▶ **YOUR ASSIGNMENT**
Below are the records; output them exactly from the first line through the line with "Can you spot any white laptop side", stopping there.

-------- DATASET CONTENT

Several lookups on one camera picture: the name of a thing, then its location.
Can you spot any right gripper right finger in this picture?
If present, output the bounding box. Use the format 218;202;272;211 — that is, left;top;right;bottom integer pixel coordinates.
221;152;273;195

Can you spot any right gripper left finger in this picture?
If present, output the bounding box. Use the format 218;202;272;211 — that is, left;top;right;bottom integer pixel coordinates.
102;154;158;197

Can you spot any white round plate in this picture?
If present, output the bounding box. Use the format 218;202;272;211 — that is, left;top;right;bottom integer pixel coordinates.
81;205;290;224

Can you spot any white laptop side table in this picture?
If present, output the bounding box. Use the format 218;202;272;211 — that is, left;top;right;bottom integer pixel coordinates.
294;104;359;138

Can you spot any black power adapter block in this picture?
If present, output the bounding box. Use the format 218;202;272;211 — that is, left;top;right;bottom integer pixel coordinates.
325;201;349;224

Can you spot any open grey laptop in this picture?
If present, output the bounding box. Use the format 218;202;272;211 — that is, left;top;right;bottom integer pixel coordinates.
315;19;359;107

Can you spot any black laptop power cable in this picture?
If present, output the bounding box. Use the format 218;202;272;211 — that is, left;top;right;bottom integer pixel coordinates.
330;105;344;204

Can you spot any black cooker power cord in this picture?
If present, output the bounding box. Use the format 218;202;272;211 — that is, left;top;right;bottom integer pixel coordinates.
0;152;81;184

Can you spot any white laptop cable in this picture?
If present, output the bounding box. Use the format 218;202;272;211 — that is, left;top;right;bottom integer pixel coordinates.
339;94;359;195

----------------

▶ **RESPONSE BOX**
Several lookups on one camera picture: the name of a thing, then its location.
Can you spot any right gripper right finger in this picture?
If present, output the bounding box. Use the format 218;202;272;211 — that is, left;top;right;bottom integer pixel coordinates.
221;152;273;195

Can you spot any right gripper left finger in this picture?
If present, output the bounding box. Use the format 218;202;272;211 — that is, left;top;right;bottom integer pixel coordinates.
102;154;158;197

Can you spot any white round plate in this picture?
If present, output the bounding box. Use the format 218;202;272;211 — that is, left;top;right;bottom integer pixel coordinates.
81;205;290;224

Can you spot any white laptop side table in this picture?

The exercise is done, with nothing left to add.